Chinese data weakness pulls down oil prices, wiping away OPEC-driven gains

On Wednesday, oil prices plummeted in Asian trading as disappointing Chinese trade data fueled new worries about weakening demand in the nation. Prices have now completely reversed all gains from earlier this week due to OPEC production cutbacks. In May, China’s trade surplus hit a 13-month low, primarily due to a surprising decline in exports as global demand for Chinese goods dried up.

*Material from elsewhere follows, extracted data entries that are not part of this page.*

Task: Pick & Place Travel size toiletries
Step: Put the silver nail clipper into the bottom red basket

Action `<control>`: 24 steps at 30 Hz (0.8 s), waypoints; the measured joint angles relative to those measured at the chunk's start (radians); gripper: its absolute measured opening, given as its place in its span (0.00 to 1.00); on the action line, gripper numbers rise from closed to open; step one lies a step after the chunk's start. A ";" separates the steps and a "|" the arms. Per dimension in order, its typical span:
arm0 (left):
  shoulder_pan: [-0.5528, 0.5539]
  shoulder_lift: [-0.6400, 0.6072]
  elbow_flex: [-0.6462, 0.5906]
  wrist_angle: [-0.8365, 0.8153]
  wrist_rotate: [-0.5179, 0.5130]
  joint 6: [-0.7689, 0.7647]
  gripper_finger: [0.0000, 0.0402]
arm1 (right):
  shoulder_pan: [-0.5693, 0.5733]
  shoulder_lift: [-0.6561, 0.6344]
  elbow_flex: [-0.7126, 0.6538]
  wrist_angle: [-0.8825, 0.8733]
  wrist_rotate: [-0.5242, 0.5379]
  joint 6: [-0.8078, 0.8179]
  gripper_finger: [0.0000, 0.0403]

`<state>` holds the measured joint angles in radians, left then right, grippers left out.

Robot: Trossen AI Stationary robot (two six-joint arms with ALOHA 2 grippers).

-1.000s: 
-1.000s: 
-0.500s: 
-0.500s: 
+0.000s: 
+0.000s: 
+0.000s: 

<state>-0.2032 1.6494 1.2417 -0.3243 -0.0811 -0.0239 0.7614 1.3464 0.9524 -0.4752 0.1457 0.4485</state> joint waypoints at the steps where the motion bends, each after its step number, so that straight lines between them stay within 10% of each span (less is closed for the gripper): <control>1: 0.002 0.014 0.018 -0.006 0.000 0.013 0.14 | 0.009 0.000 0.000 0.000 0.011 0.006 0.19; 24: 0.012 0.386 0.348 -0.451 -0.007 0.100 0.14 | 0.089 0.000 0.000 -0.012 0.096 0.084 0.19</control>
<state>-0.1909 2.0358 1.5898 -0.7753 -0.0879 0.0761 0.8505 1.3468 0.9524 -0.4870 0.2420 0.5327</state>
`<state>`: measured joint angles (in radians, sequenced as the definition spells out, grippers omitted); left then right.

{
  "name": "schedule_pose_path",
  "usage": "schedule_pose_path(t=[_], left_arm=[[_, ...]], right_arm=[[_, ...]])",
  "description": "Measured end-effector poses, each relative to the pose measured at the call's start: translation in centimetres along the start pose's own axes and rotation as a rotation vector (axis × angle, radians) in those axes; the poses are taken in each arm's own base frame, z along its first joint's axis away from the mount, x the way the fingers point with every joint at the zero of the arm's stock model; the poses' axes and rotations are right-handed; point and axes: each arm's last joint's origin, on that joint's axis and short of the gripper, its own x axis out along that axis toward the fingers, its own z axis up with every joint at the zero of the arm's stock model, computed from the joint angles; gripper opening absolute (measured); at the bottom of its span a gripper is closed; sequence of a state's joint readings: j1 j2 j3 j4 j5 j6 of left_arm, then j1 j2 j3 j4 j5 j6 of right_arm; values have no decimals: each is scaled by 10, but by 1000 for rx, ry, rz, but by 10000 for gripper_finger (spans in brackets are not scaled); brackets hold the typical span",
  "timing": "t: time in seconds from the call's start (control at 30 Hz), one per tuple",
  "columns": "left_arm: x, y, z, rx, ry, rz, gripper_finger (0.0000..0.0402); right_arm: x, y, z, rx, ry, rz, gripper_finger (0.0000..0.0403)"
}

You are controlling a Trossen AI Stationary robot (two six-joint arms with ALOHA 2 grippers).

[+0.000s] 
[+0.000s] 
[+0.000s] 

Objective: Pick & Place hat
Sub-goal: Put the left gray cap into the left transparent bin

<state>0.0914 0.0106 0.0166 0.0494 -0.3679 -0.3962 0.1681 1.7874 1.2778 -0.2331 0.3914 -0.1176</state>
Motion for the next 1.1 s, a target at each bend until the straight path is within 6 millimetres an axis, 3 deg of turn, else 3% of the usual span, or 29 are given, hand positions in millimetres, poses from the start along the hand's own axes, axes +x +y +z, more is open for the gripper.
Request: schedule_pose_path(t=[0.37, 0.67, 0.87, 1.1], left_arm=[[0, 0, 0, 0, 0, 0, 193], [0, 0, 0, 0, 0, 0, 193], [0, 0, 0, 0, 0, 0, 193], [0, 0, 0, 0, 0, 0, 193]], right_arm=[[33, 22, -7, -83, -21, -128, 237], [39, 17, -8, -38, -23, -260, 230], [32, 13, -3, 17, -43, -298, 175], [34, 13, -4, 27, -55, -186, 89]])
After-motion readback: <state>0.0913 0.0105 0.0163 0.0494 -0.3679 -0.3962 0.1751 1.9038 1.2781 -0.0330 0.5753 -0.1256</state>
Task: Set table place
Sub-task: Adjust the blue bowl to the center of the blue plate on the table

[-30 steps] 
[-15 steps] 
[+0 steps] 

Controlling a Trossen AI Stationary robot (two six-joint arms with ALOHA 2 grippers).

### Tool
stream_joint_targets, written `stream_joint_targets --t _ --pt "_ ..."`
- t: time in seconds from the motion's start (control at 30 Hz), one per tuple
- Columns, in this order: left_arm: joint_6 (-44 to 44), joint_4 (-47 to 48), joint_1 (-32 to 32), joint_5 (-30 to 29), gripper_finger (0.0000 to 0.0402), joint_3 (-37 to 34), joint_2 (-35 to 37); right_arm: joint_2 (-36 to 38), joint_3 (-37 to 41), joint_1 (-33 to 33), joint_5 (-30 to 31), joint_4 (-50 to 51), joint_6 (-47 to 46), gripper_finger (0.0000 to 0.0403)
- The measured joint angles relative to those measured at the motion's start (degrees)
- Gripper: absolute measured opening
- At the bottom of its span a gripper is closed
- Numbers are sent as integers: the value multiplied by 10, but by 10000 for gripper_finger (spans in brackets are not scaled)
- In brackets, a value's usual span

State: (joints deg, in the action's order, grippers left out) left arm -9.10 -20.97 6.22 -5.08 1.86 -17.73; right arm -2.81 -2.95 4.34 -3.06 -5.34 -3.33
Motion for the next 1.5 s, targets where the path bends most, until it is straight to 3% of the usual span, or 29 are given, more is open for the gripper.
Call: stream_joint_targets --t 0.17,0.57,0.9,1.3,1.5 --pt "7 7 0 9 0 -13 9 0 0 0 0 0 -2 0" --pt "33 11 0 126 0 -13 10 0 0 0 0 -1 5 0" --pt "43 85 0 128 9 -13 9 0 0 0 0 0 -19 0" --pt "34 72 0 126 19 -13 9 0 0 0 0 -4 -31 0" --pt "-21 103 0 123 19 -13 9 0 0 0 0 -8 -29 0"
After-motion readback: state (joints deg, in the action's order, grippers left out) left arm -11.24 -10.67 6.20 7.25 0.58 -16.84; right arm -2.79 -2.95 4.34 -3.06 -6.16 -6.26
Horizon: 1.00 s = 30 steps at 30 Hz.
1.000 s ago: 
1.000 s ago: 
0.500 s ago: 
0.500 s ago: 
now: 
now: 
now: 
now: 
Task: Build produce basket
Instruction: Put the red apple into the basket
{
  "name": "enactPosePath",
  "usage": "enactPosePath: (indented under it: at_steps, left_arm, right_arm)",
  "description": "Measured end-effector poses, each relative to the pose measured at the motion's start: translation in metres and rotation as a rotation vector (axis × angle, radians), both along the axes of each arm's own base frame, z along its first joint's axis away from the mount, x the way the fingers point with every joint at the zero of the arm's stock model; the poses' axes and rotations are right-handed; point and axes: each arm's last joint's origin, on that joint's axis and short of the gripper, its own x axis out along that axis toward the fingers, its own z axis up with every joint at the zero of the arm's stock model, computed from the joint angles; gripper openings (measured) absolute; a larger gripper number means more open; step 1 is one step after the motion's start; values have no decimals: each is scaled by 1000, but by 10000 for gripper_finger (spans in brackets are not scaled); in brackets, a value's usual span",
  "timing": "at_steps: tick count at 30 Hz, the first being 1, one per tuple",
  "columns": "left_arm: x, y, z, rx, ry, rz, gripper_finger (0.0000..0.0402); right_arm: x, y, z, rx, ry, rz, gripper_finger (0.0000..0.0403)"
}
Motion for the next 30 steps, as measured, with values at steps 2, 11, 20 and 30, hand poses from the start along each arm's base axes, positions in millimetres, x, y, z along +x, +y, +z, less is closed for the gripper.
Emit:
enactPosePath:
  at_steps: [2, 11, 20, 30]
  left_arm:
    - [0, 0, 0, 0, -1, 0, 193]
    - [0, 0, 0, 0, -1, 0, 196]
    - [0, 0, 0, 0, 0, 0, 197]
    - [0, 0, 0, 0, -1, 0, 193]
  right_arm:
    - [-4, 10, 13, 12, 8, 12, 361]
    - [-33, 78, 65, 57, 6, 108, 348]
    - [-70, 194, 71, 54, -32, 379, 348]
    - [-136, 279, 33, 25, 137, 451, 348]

Additionally, imports decreased, indicating dismal economic trends in the top oil importer in the world.

The measurements reinforced recent statistics that indicated a slowing in China’s post-COVID economic recovery, undermining predictions that China would push oil demand to record highs this year. Brent oil prices were down 0.4% to $76.00 per barrel and West Texas Intermediate crude futures were down 0.3% to $71.49 per barrel. On Tuesday, both contracts experienced a turbulent session before ending roughly 0.6% lower. After Saudi Arabia promised to further reduce output in July, the price of crude had increased by as much as 3% at the start of the week.

But after a series of dismal economic indicators, they later undid all of their early gains. Russian oil exports in particular appeared to be maintaining a stable level of output, as did those of other OPEC+ countries. Nevertheless, the U.S. Energy Information Administration (EIA) predicted that when Saudi Arabia and OPEC+ implement production cutbacks in the second half of the year, oil markets will become more constrained and prices will be marginally supported. By the end of 2023, the agency predicts that Brent will trend just below $80.

Oil markets reacted differently to industry data showing that U.S. oil stockpiles decreased more than anticipated in the previous week as demand for the summer season increased. However, given that U.S. economic activity appeared to be slowing, evidence of an unexpected increase in petrol and distillate inventories made it unclear how much fuel demand was improving. This came after statistics earlier in the week revealed that German manufacturing orders declined through April while U.S. service sector growth slowed significantly in May. Despite several attempts from OPEC to restrict supply and raise prices, oil prices have remained low due to concerns about a worldwide recession that could hinder oil demand this year.